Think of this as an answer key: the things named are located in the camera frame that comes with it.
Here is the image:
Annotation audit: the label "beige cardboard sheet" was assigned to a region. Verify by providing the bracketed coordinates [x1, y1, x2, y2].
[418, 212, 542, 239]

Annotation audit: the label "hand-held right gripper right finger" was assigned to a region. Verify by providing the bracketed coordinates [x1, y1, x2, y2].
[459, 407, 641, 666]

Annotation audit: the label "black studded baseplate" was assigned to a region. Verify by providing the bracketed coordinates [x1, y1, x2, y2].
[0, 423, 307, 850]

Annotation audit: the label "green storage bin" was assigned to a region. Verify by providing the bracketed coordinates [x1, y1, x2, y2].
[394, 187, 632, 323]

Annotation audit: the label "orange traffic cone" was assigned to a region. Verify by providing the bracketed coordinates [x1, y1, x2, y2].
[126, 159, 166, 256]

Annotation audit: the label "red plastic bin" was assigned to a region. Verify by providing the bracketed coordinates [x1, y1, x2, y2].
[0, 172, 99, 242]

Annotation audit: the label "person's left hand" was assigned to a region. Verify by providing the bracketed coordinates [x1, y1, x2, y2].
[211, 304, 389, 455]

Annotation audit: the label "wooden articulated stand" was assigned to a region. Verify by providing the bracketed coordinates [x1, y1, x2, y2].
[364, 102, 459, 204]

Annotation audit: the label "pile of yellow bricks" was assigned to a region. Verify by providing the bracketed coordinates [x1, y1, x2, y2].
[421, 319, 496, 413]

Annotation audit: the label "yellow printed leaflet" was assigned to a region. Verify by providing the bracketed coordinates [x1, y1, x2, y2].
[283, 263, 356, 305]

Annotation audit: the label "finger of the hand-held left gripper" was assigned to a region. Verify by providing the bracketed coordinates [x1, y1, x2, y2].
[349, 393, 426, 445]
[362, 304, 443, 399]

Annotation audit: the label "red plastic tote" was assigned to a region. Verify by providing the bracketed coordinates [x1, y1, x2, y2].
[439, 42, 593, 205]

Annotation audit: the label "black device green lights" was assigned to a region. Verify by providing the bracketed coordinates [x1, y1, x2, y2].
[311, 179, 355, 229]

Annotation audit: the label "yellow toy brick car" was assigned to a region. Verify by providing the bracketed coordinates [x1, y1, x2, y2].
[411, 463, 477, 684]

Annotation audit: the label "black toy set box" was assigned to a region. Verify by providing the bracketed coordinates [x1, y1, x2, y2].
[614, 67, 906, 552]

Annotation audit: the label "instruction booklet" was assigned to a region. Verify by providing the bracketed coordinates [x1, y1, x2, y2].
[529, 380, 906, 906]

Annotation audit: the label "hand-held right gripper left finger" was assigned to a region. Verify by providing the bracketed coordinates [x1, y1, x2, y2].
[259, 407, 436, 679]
==
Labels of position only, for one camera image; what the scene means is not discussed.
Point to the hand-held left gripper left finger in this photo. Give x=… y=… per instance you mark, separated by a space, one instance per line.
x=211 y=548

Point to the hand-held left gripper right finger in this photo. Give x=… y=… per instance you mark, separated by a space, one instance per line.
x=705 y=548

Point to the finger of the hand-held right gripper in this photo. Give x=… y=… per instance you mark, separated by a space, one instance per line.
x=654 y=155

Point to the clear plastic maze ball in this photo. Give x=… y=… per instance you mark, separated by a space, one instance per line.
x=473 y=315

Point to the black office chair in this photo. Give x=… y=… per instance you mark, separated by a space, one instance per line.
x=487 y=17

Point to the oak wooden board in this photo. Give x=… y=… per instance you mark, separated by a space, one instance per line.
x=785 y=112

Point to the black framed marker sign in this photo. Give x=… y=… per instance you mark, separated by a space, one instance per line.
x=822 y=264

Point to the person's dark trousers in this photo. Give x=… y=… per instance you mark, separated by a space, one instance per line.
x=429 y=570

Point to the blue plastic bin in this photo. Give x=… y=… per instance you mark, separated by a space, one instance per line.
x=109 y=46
* * *
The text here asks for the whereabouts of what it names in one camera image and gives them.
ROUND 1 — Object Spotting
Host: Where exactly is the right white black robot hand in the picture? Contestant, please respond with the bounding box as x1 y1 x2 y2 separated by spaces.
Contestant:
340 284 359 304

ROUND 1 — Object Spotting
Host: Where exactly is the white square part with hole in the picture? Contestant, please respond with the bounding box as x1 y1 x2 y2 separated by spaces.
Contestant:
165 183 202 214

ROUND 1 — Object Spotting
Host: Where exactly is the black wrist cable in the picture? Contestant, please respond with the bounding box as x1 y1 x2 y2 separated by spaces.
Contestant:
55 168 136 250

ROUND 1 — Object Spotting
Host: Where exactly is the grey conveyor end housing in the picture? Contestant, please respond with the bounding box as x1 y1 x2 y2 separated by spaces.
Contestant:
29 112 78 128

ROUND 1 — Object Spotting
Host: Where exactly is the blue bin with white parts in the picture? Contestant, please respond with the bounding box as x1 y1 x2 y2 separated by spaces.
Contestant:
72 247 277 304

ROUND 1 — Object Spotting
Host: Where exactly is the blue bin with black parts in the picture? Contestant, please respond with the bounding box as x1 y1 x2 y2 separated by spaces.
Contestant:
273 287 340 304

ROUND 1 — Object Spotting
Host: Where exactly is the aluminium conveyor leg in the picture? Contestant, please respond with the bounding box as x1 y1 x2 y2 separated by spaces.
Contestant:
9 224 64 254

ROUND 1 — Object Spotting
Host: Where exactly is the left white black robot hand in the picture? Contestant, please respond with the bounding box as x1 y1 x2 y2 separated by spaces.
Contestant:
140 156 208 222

Task objective –
Return all lines of the material that have "Host" in them.

Result of the task –
Host: Where exactly is the right white black robot hand in the picture? Contestant, please respond with the bounding box as x1 y1 x2 y2 separated by spaces.
Host: Where exactly is the white square part with hole in the picture? Contestant, please respond with the bounding box as x1 y1 x2 y2 separated by spaces.
Host: Where exactly is the black wrist cable in the picture? Contestant, please respond with the bounding box as x1 y1 x2 y2 separated by spaces.
Host: Where exactly is the grey conveyor end housing in the picture? Contestant, please respond with the bounding box as x1 y1 x2 y2 separated by spaces.
Host: Where exactly is the blue bin with white parts in the picture? Contestant, please respond with the bounding box as x1 y1 x2 y2 separated by spaces.
Host: Where exactly is the blue bin with black parts in the picture? Contestant, please respond with the bounding box as x1 y1 x2 y2 separated by spaces.
Host: Where exactly is the aluminium conveyor leg in the picture? Contestant, please respond with the bounding box as x1 y1 x2 y2 separated by spaces.
Host: Where exactly is the left white black robot hand in the picture? Contestant, please respond with the bounding box as x1 y1 x2 y2 separated by spaces.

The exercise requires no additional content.